From Rabbi Johanna Hershenson
Even though the next presidential election does not take place until November, 2020, politics is consuming traditional cable news networks, social media, and public discourse. The conversations taking place are not particularly civil, let alone friendly.
We each have our points of view about what matters should consume the attention of our lawmakers, whether or not we should be concerned about the security of global economies, how to address bigotry big and small, and what to do about climate change here and now. We should each have our own points of view about these matters.
The problem in our public discourse is not having points of view. The problem is that we are rapidly losing the capacity to listen to points of view other than our own. We are taking the bait from forces that thrive off chaos and nihilism. As one outrage trumps the next, we seem to be retreating either into our own team’s corners or isolation.
Just this past week I learned about a conversation that took place at one of our events during the past year. Around a table, folks were invited to share something distressing they were experiencing. Someone responded, “Republicans.” Many around the table agreed, expressing anger and disappointment. Nobody meant to hurt anybody else’s feelings. But…another couple sitting at that table, perceived the message that as Republicans or Conservatives (I don’t know as I didn’t ask) our congregation is not a comfortable space for them in their efforts to connect with Jewish life and celebration.

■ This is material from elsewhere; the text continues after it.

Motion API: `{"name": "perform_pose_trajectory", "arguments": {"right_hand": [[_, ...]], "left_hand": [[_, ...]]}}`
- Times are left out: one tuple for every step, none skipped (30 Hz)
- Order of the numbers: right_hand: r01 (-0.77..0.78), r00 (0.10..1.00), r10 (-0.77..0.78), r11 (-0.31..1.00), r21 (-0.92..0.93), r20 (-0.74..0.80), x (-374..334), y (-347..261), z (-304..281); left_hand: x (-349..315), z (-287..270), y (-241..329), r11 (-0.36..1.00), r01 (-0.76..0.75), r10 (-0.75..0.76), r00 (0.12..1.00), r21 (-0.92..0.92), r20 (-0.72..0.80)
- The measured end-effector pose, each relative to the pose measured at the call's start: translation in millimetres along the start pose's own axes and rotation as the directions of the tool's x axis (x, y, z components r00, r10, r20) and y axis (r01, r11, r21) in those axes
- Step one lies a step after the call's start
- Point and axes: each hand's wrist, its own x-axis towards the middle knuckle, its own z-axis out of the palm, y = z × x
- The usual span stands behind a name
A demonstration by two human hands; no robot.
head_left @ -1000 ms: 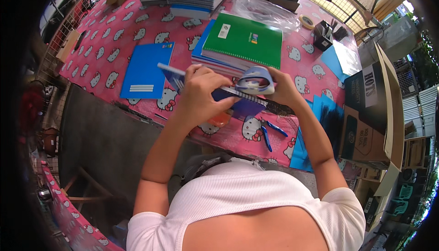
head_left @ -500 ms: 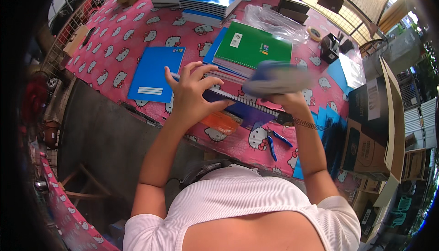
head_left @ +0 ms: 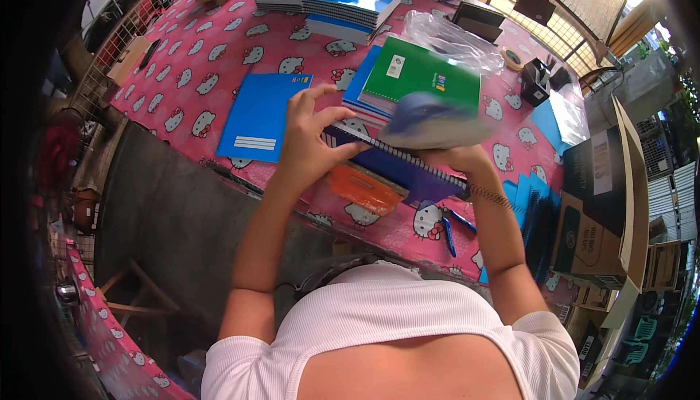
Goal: The person removes wire spirals from colored notebooks using a small handheld tool, sorts the covers and pages on a table, and places some items into a cardboard box.
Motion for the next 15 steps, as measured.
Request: {"name": "perform_pose_trajectory", "arguments": {"right_hand": [[-0.081,0.997,0.08,0.996,-0.047,-0.014,2,2,8],[-0.008,1.0,0.018,0.925,-0.379,0.023,16,-16,8],[-0.006,1.0,0.016,0.925,-0.381,0.021,14,-15,8],[-0.027,0.999,0.028,0.997,-0.075,0.015,9,-8,6],[-0.046,0.999,0.044,0.971,0.234,0.014,7,-3,4],[0.189,0.982,-0.19,0.969,0.159,-0.006,10,4,8],[0.189,0.982,-0.191,0.97,0.154,-0.004,20,10,7],[0.08,0.997,-0.083,0.952,-0.294,0.002,35,9,12],[-0.039,0.999,0.018,0.731,-0.681,-0.038,42,6,16],[-0.124,0.992,0.116,0.727,-0.676,-0.058,38,2,14],[-0.096,0.995,0.096,0.719,-0.689,-0.039,41,-3,16],[-0.06,0.997,0.073,0.913,-0.402,0.016,33,-2,24],[-0.032,0.998,0.036,0.997,-0.066,0.06,31,-1,29],[-0.088,0.989,0.104,0.985,-0.148,0.104,31,-2,35],[-0.086,0.99,0.102,0.985,-0.152,0.1,33,8,31]], "left_hand": [[-2,0,-1,0.999,0.037,-0.038,0.999,-0.013,-0.036],[-4,-1,-6,0.999,0.034,-0.034,0.999,-0.013,-0.037],[-8,-1,-16,0.999,0.016,-0.019,0.997,-0.038,-0.072],[-11,-1,-22,0.998,-0.001,-0.005,0.994,-0.062,-0.108],[-11,1,-23,0.998,-0.003,-0.004,0.994,-0.066,-0.112],[-10,4,-24,0.985,0.082,-0.095,0.992,-0.153,-0.079],[-10,6,-24,0.957,0.168,-0.182,0.983,-0.237,-0.037],[-10,3,-26,0.957,0.17,-0.183,0.983,-0.237,-0.033],[-10,-1,-27,0.959,0.181,-0.187,0.982,-0.218,-0.006],[-10,-4,-28,0.961,0.192,-0.191,0.981,-0.2,0.02],[-8,-8,-31,0.963,0.187,-0.193,0.981,-0.195,-0.011],[-13,-9,-33,0.9,0.24,-0.255,0.967,-0.364,0.005],[-17,-10,-36,0.806,0.282,-0.312,0.949,-0.52,0.031],[-22,-11,-40,0.808,0.289,-0.318,0.948,-0.513,0.033],[-21,-7,-43,0.792,0.351,-0.339,0.933,-0.499,0.119]]}}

The truth is that Jews have been Republicans for decades. Demographic studies suggest 35-40% of American Jews register with the Republican Party. Another truth is that in the last presidential election approximately 75% of voting Jews voted for the Democrat, Green, Independent candidates, or did not vote the top of the ticket.
I, along with many in our congregation, have strong feelings about the current state of our union and 2020’s presidential election. It seems to me that it is impossible to keep politics out of our conversations. We care too deeply about the matters we care about.
That being said, I also think that the divisiveness that stems from intolerance of Republicans or Democrats, Democratic Socialist or free market advocates, climate change believers and disbelievers is dangerous to our democracy and our communities small and large.
As we roll into a New Jewish Year, I hope we practice independent thinking around our values and how to improve upon civilization with curiosity and kindness. Let’s practice disagreeing respectfully. Let’s not suppress others’ opinions or concerns about the issues that keep us all up at night, but rather try to understand where they are coming from. It is absolutely AOK to deeply disagree about the way to build a better world. It is not acceptable to discount one another’s humanity or intelligence in the process.
The Talmud presents a desirable illustration of how to be in disagreement. In making legal decisions, the authors of the Talmud had to sometimes win an argument and sometimes lose one. Minority opinions are always recorded in the text and often become important decades and centuries later when conditions change. The Talmud records: “These and these are the words of the living God.” An argument won or lost is not the end of the story. Living together, sometimes humbly and sometimes proudly, but living together…that is the end of the story. That is what we ought to aspire to manifest in our congregation.